Marcello has asked for the wisdom of the Perl Monks concerning the following question:

Hi monks,

I'm trying to develop a fast queue for my clients in Perl. Clients can put requests in this queue, and a Perl program will check the queue constantly and process the requests.

Currently, I use a file-based queue:

Advantages:
- Processing speed

Disadvantage:
- Accepting speed (100-200 files/sec)
- Flexibility

I would like to improve the accepting speed by using a database and DBI, since INSERT statements are fast. The only drawback is that the processing speed of the requests will be around 10-20 requests per second, since I testing it on a simple database with SELECT statements.

What is the best approach to setup a queue with maximum accepting speed like INSERTS and maximum processing speed like in using files?

Hope I made my problem clear.
TIA

Best regards,
Marcel

Replies are listed 'Best First'.
Re: Fast queue logic
by dws (Chancellor) on Dec 06, 2002 at 10:20 UTC
    What is the best approach to setup a queue with maximum accepting speed like INSERTS and maximum processing speed like in using files?

    The fastest way is to write a queue management service which keeps the queue entries in memory. Clients access the service via socket. That makes polling quick, but isn't particularly fault-tolerant. You need to persist the queue at some point. I'd start off with files, and see if that's good enough.

Re: Fast queue logic
by Zaxo (Archbishop) on Dec 06, 2002 at 10:40 UTC

    You need to flesh out your requirements a bit. You list 100-200 'files/sec', bur I don't see where those files come from. Are they requested by name, or is their content part of the request? Are these all new connections, or just a few busy clients? What protocol is this?

    That is a pretty rapid request rate. You will need to handle several requests per timeslice on linux, and that is only considering CPU usage. Typically, I/O rate is the limiting factor in client/server applications.

    How much hardware can you throw at this? How much do you have now? Your data rate can be met by dedicated apache servers, is that what you want?

    After Compline,
    Zaxo

      Time for some more explanation:

      Clients connect using TCP. The request from clients are now stored in files for processing, that is why I said 100-200 files/sec. This is currently the fasted rate at which request can be stored. This I would like to improve by using a database with INSERTS, which is considerably faster. But to process these queued requests (either in files or database), the filesystem is much faster again. So I need to find the best of both worlds, actually.

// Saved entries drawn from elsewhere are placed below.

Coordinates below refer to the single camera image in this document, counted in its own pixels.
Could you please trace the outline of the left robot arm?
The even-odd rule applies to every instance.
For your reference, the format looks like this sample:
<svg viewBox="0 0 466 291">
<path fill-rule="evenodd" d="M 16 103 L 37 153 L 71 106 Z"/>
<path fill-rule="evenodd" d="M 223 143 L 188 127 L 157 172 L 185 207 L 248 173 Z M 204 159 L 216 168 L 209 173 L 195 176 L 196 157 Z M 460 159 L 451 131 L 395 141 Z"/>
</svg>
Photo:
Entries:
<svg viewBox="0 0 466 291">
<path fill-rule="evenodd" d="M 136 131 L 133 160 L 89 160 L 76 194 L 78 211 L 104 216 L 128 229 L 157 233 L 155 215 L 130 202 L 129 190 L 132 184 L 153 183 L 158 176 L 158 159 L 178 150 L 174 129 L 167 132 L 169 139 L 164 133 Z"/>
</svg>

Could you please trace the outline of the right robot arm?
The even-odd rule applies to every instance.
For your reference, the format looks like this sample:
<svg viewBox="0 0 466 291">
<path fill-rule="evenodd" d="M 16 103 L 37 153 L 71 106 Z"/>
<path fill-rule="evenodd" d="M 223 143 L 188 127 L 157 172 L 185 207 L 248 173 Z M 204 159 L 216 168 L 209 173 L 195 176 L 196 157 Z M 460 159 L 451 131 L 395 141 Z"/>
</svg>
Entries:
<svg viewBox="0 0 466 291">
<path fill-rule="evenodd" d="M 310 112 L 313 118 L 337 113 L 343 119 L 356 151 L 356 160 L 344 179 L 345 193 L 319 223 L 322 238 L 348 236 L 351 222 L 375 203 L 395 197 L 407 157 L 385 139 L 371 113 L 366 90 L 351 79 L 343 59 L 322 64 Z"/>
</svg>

      If you need more information, I will be happy to give you it.

      Regards,
      Marcel
        Maybe I'm missing something too, but how are these "requests" arriving and what subsequenct processing happens, ie how are the results returned, etc?

        Somthing like SOAP::Lite connected to HTTP::Daemon or Apache with some kind of tied hash would seem to be the obvious choice, but without a full description of the entire processing cycle it's kind of difficult to say "here's the definitive answer...".

        rdfield

Re: Fast queue logic
by perrin (Chancellor) on Dec 06, 2002 at 15:51 UTC
    You think that moving from flat files to a relational database will make adding things faster? Flat files are nearly always faster than a database for this kind of simple operation. If files seem to be going too slowly for you, you should profile your code to see if there's something taking up the time. There are also a number of nodes on this site that talk about speeding up file access.
Re: Fast queue logic
by PodMaster (Abbot) on Dec 06, 2002 at 10:18 UTC
    use DB_File or BerkeleyDB. Good day.

    update: it's always a good idea to look on CPAN.


    MJD says you can't just make shit up and expect the computer to know what you mean, retardo!
    ** The Third rule of perl club is a statement of fact: pod is sexy.

Re: Fast queue logic
by rcaputo (Chaplain) on Dec 10, 2002 at 17:37 UTC

    You can't beat a named pipe (FIFO) for speed, but there are two requirements:

    1. Your queue items must be relatively small (usually less than 512 bytes).
    2. Your queue reader and writer processes must all be on the same machine.